I think on the association membership side we “know” this, yet a great many of the materials and websites we see are not truly benefit-oriented. We need to remember that the first step to joining is that membership (or any product) solves a problem or provides pleasure–we need or want it.
I know, marketing 101 you’ll say. But what have you mailed lately? Does your copy talk about how big and authoritative the society is? How much it has accomplished? How cited the journal is? Then it may not be spinning these as benefits to the member. The most “selling” word in advertising is NOT “free”, as many claim….it is “you”.
YOU are connected to over 15,000 colleagues…YOU have the benefit of our achievements in advocacy…YOU can trust this authoritative journal. You could be just a few turns of a phrase away from higher response rates.
Many organizations mistakenly present themselves in the same compartmentalization by which they manage operations. Trust me, for the customer there is only one organization.
When is the last time you called a service company and were sent to another department, and another? Or searched in the grocery store aisles for a product you knew was there but they categorized it differently than you do? (My favorite examples for this are canned milk, B&M brown bread, and Crosse&Blackwell mincemeat…try it some time for a laugh.)

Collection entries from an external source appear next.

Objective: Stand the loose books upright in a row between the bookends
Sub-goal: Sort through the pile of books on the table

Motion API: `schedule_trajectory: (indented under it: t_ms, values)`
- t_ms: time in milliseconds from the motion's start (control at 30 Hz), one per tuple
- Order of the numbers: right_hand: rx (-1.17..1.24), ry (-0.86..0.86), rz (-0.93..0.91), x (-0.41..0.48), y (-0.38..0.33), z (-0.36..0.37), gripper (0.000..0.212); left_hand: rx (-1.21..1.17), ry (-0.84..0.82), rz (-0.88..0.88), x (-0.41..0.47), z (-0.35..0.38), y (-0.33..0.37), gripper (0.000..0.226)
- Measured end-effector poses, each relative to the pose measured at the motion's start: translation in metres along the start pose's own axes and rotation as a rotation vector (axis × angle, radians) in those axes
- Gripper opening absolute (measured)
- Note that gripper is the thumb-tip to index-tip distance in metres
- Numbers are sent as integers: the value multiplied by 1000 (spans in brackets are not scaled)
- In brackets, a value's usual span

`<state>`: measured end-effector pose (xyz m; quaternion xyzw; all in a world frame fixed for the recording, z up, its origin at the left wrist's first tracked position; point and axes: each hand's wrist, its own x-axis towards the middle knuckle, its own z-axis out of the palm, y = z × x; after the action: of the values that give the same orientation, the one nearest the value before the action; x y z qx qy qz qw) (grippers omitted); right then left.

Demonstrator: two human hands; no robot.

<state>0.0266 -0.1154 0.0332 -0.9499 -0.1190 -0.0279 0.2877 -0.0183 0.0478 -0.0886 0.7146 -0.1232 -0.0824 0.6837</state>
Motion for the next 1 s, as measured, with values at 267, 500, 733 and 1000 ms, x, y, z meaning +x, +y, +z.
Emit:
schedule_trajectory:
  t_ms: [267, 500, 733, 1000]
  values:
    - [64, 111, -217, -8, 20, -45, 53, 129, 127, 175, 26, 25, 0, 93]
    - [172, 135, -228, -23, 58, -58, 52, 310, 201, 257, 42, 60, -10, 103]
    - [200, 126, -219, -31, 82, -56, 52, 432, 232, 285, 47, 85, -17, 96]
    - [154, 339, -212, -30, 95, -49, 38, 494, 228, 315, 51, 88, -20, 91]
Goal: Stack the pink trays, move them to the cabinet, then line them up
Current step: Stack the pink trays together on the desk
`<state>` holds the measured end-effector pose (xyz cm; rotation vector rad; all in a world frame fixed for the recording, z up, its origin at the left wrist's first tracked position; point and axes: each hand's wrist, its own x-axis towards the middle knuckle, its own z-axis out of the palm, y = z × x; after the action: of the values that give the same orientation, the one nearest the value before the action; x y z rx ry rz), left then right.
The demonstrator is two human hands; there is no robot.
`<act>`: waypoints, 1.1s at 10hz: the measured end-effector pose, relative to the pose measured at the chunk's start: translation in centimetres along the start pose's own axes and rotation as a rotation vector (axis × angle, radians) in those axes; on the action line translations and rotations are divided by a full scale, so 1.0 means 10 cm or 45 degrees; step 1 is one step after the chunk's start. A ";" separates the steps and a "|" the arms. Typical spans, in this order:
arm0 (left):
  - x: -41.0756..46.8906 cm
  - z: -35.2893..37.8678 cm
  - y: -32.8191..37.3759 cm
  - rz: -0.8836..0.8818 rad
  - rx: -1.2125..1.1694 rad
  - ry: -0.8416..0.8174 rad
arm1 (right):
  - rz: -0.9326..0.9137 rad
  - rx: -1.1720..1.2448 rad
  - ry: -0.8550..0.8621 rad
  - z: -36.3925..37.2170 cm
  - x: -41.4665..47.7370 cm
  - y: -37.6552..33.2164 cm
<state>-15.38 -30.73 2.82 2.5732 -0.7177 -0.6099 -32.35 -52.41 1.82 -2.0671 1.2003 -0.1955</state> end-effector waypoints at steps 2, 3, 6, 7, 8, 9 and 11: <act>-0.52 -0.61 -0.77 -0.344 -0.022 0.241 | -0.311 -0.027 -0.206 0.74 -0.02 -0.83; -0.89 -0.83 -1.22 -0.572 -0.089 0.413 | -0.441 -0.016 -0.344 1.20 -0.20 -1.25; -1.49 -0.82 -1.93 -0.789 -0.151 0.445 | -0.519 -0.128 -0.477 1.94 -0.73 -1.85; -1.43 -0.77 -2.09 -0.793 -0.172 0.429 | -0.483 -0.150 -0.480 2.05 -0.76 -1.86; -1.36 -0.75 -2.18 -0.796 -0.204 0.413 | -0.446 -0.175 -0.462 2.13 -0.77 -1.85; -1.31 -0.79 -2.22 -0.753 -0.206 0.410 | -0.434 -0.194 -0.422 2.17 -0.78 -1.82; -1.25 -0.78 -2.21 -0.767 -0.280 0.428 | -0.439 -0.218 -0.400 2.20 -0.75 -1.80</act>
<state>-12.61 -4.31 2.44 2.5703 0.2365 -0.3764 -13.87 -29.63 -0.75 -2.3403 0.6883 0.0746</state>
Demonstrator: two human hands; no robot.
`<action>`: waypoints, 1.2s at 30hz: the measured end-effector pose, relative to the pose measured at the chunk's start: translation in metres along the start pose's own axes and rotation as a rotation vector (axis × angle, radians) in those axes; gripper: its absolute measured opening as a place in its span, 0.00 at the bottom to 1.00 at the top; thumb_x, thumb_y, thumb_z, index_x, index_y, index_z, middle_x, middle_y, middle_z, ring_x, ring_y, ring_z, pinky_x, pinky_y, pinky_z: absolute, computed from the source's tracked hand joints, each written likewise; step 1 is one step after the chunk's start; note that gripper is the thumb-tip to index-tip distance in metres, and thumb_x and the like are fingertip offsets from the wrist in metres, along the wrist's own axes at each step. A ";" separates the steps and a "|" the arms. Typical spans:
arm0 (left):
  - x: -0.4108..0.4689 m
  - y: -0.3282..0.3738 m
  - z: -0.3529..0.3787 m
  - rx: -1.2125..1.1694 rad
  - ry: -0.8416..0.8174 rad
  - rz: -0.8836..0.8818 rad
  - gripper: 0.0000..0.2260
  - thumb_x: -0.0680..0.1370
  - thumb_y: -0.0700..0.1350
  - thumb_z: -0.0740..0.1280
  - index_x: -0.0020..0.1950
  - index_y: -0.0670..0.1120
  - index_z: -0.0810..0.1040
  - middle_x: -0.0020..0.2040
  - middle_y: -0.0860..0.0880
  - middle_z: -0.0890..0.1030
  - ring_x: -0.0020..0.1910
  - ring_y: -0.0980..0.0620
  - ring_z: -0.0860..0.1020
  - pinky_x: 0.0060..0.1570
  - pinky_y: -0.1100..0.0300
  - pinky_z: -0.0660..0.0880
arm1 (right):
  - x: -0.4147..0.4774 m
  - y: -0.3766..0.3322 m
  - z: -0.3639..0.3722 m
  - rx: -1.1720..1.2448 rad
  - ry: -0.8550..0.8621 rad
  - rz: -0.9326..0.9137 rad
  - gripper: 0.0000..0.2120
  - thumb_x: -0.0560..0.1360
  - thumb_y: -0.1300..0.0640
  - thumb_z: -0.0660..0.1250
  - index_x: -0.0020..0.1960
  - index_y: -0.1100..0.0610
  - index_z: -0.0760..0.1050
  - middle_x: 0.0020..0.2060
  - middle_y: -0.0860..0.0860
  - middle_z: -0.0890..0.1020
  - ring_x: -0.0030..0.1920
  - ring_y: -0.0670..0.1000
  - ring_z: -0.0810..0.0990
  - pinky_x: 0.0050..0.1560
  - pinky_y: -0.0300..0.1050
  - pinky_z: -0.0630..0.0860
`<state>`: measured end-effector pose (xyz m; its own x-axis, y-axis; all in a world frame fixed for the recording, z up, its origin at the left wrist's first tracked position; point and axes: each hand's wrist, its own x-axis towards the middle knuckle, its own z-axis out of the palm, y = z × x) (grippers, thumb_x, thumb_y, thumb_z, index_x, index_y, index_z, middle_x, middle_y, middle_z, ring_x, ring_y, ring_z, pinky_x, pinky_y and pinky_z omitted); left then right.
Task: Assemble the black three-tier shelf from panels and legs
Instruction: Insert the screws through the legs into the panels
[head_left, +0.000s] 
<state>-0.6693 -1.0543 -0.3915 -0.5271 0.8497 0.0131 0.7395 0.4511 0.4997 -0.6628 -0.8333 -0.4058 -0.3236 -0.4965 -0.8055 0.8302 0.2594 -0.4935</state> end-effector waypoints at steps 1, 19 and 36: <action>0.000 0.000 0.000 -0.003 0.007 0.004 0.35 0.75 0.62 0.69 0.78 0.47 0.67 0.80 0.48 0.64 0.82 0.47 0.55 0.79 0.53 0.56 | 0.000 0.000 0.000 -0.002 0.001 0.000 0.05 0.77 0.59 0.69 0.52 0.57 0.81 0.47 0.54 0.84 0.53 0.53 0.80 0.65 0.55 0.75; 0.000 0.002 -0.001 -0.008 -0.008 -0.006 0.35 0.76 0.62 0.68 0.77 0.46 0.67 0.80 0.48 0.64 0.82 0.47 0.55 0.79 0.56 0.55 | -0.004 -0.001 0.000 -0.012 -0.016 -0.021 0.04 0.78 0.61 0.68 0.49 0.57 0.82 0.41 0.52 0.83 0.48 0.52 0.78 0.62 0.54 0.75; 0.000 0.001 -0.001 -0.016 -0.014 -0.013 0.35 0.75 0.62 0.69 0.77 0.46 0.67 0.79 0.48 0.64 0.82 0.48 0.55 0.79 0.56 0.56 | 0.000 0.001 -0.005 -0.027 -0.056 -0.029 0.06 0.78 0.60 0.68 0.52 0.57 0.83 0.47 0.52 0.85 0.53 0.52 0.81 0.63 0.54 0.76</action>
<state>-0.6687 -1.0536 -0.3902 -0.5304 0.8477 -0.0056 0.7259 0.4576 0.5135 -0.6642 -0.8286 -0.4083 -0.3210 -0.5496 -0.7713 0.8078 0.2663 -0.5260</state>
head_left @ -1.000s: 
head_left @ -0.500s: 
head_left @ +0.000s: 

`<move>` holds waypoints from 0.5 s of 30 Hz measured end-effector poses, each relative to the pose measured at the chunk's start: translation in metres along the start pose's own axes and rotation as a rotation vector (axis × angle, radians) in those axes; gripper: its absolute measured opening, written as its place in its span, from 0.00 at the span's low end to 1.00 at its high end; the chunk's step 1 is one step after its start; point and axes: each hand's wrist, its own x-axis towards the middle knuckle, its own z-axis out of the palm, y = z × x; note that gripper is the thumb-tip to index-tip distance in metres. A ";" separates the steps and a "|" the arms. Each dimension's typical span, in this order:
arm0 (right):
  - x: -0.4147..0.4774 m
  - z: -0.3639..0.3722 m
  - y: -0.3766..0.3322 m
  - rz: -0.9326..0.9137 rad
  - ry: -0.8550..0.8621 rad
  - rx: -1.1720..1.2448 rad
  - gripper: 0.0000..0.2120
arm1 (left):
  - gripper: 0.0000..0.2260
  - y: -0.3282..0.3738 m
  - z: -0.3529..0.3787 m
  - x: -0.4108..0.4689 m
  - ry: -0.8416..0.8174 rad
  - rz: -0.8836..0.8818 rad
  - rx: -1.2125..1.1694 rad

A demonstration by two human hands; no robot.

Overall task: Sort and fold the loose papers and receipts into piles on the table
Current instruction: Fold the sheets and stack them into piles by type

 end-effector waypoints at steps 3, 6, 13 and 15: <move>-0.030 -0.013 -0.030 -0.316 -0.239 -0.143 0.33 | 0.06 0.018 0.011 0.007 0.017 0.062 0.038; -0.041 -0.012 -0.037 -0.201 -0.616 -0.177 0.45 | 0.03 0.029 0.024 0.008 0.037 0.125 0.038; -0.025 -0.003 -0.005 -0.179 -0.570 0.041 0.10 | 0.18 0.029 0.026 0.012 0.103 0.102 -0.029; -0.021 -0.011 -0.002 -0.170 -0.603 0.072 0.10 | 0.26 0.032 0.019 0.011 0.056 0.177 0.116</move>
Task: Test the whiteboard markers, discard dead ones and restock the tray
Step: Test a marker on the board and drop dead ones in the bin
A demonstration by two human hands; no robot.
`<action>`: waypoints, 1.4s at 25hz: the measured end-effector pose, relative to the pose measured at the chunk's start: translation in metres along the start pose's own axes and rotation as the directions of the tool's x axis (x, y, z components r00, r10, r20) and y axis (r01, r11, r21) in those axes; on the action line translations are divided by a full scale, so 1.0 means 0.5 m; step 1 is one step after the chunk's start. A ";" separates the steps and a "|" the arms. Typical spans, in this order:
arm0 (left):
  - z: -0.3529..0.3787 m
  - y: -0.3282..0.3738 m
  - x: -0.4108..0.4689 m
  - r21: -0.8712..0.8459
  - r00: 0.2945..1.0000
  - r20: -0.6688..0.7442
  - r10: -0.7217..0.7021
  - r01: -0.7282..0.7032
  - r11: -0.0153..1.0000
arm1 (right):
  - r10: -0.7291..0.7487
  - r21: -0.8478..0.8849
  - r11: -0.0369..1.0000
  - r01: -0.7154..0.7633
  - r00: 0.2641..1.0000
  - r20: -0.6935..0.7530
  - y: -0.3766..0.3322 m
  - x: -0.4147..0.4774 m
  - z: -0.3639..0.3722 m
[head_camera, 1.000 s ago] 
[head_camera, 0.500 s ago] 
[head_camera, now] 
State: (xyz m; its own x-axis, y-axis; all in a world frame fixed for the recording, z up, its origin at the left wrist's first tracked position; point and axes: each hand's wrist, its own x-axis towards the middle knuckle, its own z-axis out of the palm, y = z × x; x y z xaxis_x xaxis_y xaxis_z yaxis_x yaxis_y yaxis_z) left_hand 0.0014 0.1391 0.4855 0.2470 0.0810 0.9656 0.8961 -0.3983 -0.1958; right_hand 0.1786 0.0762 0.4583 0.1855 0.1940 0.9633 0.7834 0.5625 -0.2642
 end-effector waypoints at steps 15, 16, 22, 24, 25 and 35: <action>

This happens to members all the time. It doesn’t help that nonprofit administration varies from company to company, so anyone who is a member of multiple organizations does not inherently have an easier time knowing who is in charge of their member record or how to find out about upcoming calls for papers.
So for the time period that you are thinking about your member value proposition, you need to leave the silos behind and think like a stranger. What are all the benefits you would enjoy if only you were a member? Would you hear about educational and grant opportunities first? Even if these are not member-only benefits, shouldn’t that connection get the information out to members earlier? Of course it should. So that is another benefit.
This is why I recommend that before you feel you must add more benefits, you review, with fresh eyes and some neutral friends, how you currently present the ones you have.
On the fundraising side, whether you have a donor/member model or your association has a foundation that members may donate to, you are still going to have to present some benefits. As generous as Bill Gates may be, he’s still going to look at getting the most bang for his buck.
And that means more than a tax deduction.
This is where the accomplishments of your organization or foundation really can turn into benefits for the donor:
45 new wells were dug in rural Africa with our donor’s help last year.
5,453 adults began the road to literacy last year, and another 3,000 mastered their GED after years in the program.
Lives are saved…changed…enriched.
With many foundations, the security of a profession is a benefit. Scholarships ensure that 300 high school students will explore chemistry in a real lab this summer…this matters to passionate chemistry professionals.
But the benefits of a donation have to be emotionally important, important enough to become a priority for my limited charitable dollars.